- Poster
- Directed by: Vinay Bharadwaj
- Written by: Vinay Bharadwaj
- Produced by: Punnagai Poo Gheetha Sharmiela Mandre
- Starring: Richard Rishi; Punnagai Poo Gheetha; Yashika Aannand;
- Cinematography: Abhimanyu Sadanandan
- Edited by: Shaijal P V
- Music by: Masala Coffee; Bjorn Surrao; Darshana KT; Staccato; Rohit Matt;
- Production company: Esquire Productions
- Release date: 24 November 2023;
- Country: India
- Language: Tamil

= Sila Nodigalil =

Sila Nodigalil is a 2023 Indian Tamil-language mystery thriller drama film directed by Vinay Bharadwaj. The film stars Richard Rishi, Punnagai Poo Gheetha and Yashika Aannand in the lead roles. The film was produced by Punnagai Poo Gheetha under the banner of Esquire Productions and Sharmiela Mandre is the creative producer.

== Production ==

After the debut film Mundina Nildana, Vinay Bharadwaj described this film as his Tamil debut project, titled Sila Nodigalil. The film was prominently shot in London.
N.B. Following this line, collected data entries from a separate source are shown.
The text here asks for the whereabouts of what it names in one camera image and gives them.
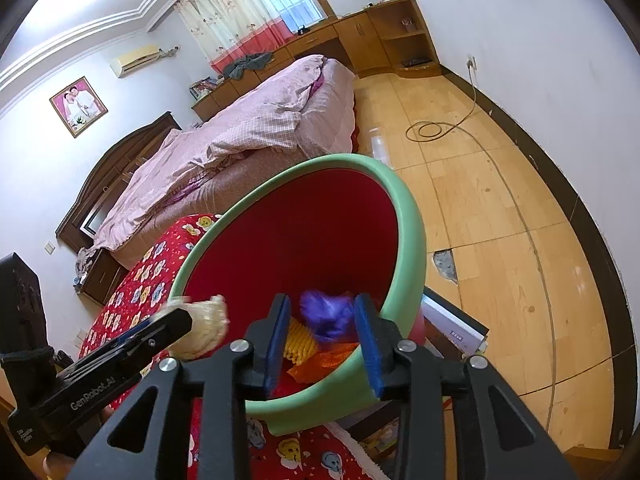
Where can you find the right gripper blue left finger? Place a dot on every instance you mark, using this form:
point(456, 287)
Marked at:
point(267, 338)

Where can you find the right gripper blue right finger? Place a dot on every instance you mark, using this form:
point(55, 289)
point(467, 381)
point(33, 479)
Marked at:
point(378, 339)

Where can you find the yellow foam net piece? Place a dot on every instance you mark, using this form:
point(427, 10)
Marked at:
point(300, 344)

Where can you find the orange plastic bag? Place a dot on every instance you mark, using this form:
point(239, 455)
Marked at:
point(322, 363)

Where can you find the purple wrapper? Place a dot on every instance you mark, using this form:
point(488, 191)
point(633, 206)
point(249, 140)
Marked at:
point(331, 319)

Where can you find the white foam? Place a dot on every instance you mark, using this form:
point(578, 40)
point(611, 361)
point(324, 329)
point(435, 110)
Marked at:
point(210, 325)

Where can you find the white box under table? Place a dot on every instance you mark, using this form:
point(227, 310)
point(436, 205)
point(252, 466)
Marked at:
point(463, 331)

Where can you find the red bin with green rim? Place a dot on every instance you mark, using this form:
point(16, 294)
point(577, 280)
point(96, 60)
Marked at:
point(341, 224)

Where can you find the red smiley flower blanket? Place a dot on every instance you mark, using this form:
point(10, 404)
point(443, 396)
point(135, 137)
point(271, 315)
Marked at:
point(324, 452)

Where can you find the dark wooden nightstand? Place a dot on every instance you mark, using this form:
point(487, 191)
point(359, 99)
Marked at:
point(103, 275)

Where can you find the clothes on nightstand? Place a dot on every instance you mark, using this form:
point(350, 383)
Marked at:
point(84, 264)

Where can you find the dark wooden headboard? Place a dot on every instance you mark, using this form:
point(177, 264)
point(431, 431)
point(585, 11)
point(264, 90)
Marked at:
point(110, 174)

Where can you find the bed with pink duvet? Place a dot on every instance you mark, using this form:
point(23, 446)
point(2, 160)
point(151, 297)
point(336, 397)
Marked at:
point(304, 111)

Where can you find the books on desk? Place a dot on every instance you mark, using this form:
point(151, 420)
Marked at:
point(204, 86)

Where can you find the dark clothes on desk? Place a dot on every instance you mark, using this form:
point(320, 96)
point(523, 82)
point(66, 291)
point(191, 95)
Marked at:
point(236, 69)

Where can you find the framed wedding photo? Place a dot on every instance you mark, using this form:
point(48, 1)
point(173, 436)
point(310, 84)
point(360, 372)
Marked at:
point(78, 106)

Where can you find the long wooden desk cabinet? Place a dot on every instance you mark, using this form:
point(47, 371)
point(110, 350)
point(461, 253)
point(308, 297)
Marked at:
point(388, 37)

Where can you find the floral curtain with red hem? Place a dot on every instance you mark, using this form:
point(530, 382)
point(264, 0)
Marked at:
point(226, 30)

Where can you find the wall air conditioner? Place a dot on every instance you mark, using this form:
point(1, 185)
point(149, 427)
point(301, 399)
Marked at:
point(131, 61)
The film was produced by Punnagai Poo Gheetha under the banner of Esquire Productions. The cinematography was done by Abhimanyu Sadanandan, while editing was handled by Shaijal P V.

== Soundtrack ==
The soundtrack has five songs, each composed by a different music director: Masala Coffee, Bjorn Surrao, Darshana KT, Staccato and Rohit Matt.

Track listing
| No. | Title | Lyrics | Music | Singer(s) | Length |
|---|---|---|---|---|---|
| 1. | "Fun Maaro" | Ku Karthik | Masala Coffee | Varun Sunil | 3:03 |
| 2. | "Aasai Mugam" | Subramania Bharati | Staccato | Niranjana Ramanan | 3:00 |
| 3. | "Tholai Vaanam" | C. M. Lokesh | Darshana K. T. | Darshana KT | 2:57 |
| 4. | "Pattasu Poove" | Vignesh Ramakrishna | Bjorn Surrao | Bjorn Surrao | 3:01 |
| 5. | "En Nenjil" | P. S. Jayahari | Rohit Matt | Rohit Matt | 2:52 |
| Total length: |  |  |  |  | 14:53 |

== Release and reception ==
The film was released on 24 November 2023 in theatres. A critic from Zoom rated three out of five and stated that "Vinay Bharadwaj's direction, coupled with stellar performances, captivating cinematography, and a resonating musical score, collaboratively weaves a tale that keeps the audience on the edge of their seats, making Sila Nodigalil a standout cinematic experience." A critic from Maalai Malar criticised the screenplay, but praised the cinematography and editing.